Logan Rock is a massive 80-ton granite monster that used to actually rock in the wind. The most famous of Cornwall’s “Logan” or “Logging” (rocking) stones, the rock, balanced precariously on the cliffs overlooking Porthcurno Beach, was famed for its ability to rock gently back and forth with the slightest touch.
Until a couple doofuses came along and ruined it all.
In 1824 a group of (bored? crazy? gormless?) sailors from the Royal Navy cutter, Nimble, and under the leadership of one Lieutenant Hugh Goldsmith, decided to disprove the assertion that no mortal man could dislodge the rock. The hapless seamen succeeded in tipping the rock down the cliff and into the sea.
And boy the hue and cry that went up from the locals, who banded together and forced the British Admiralty to make amends and Put That Rock Back.
Goldsmith wrote to his mother on 24th April 1824 saying,
The Admiralty ordered Goldsmith to return the rock to its former position at Goldsmith’s own expense. At a cost of over £130 it almost bankrupt the young lieutenant.

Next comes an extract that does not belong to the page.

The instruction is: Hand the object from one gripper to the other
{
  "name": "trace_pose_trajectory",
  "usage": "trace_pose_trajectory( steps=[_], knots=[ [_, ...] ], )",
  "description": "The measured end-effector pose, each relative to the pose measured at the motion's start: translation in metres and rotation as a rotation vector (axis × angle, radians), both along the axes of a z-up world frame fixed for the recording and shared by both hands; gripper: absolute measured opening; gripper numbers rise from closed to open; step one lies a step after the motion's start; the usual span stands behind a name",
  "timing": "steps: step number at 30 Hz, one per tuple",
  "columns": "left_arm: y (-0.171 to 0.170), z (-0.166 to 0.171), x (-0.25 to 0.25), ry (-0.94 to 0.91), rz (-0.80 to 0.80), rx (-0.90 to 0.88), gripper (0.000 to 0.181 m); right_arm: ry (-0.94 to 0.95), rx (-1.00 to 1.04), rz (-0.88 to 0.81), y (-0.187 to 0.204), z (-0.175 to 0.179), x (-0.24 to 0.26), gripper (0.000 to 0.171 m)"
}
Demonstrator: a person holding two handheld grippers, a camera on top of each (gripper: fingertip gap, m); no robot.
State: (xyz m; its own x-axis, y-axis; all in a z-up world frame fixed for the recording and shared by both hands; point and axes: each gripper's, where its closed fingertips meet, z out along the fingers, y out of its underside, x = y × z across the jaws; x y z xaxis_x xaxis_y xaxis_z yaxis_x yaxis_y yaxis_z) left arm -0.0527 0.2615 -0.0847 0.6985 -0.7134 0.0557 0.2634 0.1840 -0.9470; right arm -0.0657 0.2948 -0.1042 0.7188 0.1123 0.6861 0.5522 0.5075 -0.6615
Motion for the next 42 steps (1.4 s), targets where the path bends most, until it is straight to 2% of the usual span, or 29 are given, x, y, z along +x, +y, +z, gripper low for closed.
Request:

Hoisting the rock back up took several months just to organize the necessary equipment. According to the Royal Cornwall Gazette, on November 6, 1824 crowds of people watched the Logan Rock being hoisted back into position and a great cheer went up when it was seen to rock.
Unfortunately, the easily rocking nature was lost forever and today it takes much more force to move the rock.
The morning of our hike from Lamorna past the Logan Rock Betsy and I had determined to scale the cliff to get as close as we could to the rock. After hiking for a few hours though, and realizing how far out and up we would have to go to reach the rock, we chickened out and went to the pub instead.